Cerca de 300 delegados de 11 bases do Sindicato dos Bancários do Paraná participam desde ontem em Londrina da 13 Conferência Estadual dos Bancários, que segue até hoje ao meio dia. O evento, que acontece pela primeira vez no interior do Estado, vai definir as propostas da categoria que serão encaminhadas à Conferência Nacional, que acontece dos dias 29 a 31 de julho, em São Paulo.
Dentre as reinvindicações, os bancários estão debatendo questões ligadas à melhoria dos salários, saúde do trabalhador e condições de trabalho, segurança bancária e sobre o projeto de lei nº 4330, que remete à terceirização dos serviços bancários, ao qual os sindicalistas são contra.

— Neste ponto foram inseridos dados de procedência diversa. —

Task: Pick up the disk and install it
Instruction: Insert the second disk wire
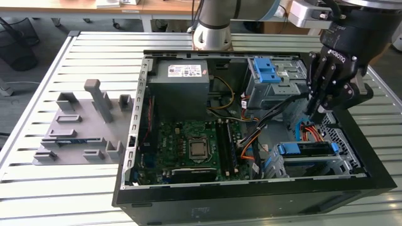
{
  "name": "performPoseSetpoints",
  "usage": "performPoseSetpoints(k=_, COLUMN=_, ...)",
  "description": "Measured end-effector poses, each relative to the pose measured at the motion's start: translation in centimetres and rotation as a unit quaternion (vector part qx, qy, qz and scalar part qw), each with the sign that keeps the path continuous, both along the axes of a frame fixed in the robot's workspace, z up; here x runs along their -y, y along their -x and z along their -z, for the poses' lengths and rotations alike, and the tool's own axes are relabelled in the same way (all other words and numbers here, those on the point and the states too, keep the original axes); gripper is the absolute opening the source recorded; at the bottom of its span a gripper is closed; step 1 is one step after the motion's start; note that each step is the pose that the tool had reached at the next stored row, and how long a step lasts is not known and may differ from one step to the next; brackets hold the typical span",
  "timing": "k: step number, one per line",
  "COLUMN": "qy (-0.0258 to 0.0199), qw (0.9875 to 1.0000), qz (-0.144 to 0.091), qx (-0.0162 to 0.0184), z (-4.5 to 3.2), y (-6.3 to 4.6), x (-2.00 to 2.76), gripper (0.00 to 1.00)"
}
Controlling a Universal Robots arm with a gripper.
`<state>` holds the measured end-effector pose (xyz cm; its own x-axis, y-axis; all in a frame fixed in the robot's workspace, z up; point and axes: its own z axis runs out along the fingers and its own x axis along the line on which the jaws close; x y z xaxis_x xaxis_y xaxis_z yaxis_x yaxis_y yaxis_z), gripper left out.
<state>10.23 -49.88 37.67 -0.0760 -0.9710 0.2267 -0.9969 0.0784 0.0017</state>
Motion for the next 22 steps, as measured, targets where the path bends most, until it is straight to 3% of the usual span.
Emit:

Durante a abertura, representantes da categoria relembraram a campanha salarial de 2010, quando conseguiram reajuste de 6%, e já começaram a discutir a estratégia de campanha deste ano.
''Queremos garantir a unidade dos bancários colocando em pauta a nossa ordem do dia, que é a luta do aumento real dos salários. A previsão (para o pedido de aumento) deste ano é a reposição da inflação mais cinco por cento'', calculou Wanderley Crivellari, presidente do Sindicato dos Bancários de Londrina.
Os delegados também definirão as estratégias de mobilização, negociação e quais serão os representantes do Paraná que irão participar da Conferência Nacional. Crivellari ressaltou a importância de melhores condições de trabalho para os bancários, dando ênfase para a saúde dos trabalhadores. ''Hoje os bancários estão submetidos a uma pressão terrível pelo cumprimento de metas. Estão ficando doentes, estão se acidentando...por isso lutar pela melhoria das condições de trabalho é fundamental''.
Já Carlos Alberto Cordeiro, presidente da Confederação Nacional dos Trabalhadores do Ramo Financeiro (Contraf), que esteve na abertura do evento e conversou com a FOLHA, elencou algumas discussões que estão sendo levadas insistentemente à direção dos bancos: exigência de estabilidade no trabalho, segurança, condições de trabalho, melhoria de remuneração, aposentadoria digna e atendimento de qualidade à população. ''O piso da nossa categoria é muito baixo (R$ 1.250), enquanto a cada três anos o patrimônio dos bancos dobra. Só o que é cobrado de tarifa, corresponde duas vezes a folha de pagamento do pessoal'', comentou.
Em relação aos frequentes assaltos contra agências bancárias, inclusive com a onda de ataques com explosivos contra os caixas eletrônicos em todo o País, Cordeiro elencou uma tríade de ações importantes para diminuir o problema: a melhoria dos equipamentos de segurança, vigilantes capacitados e um trabalho de esclarecimento com o público que frequenta as agências. ''Temos que ter uma segurança similar aos dos aeroportos, com equipamentos de qualidade. Também precisamos que os profissionais que trabalham conosco sejam treinados de maneira específica e bem remunerados para enfrentar estas situações'', complementou.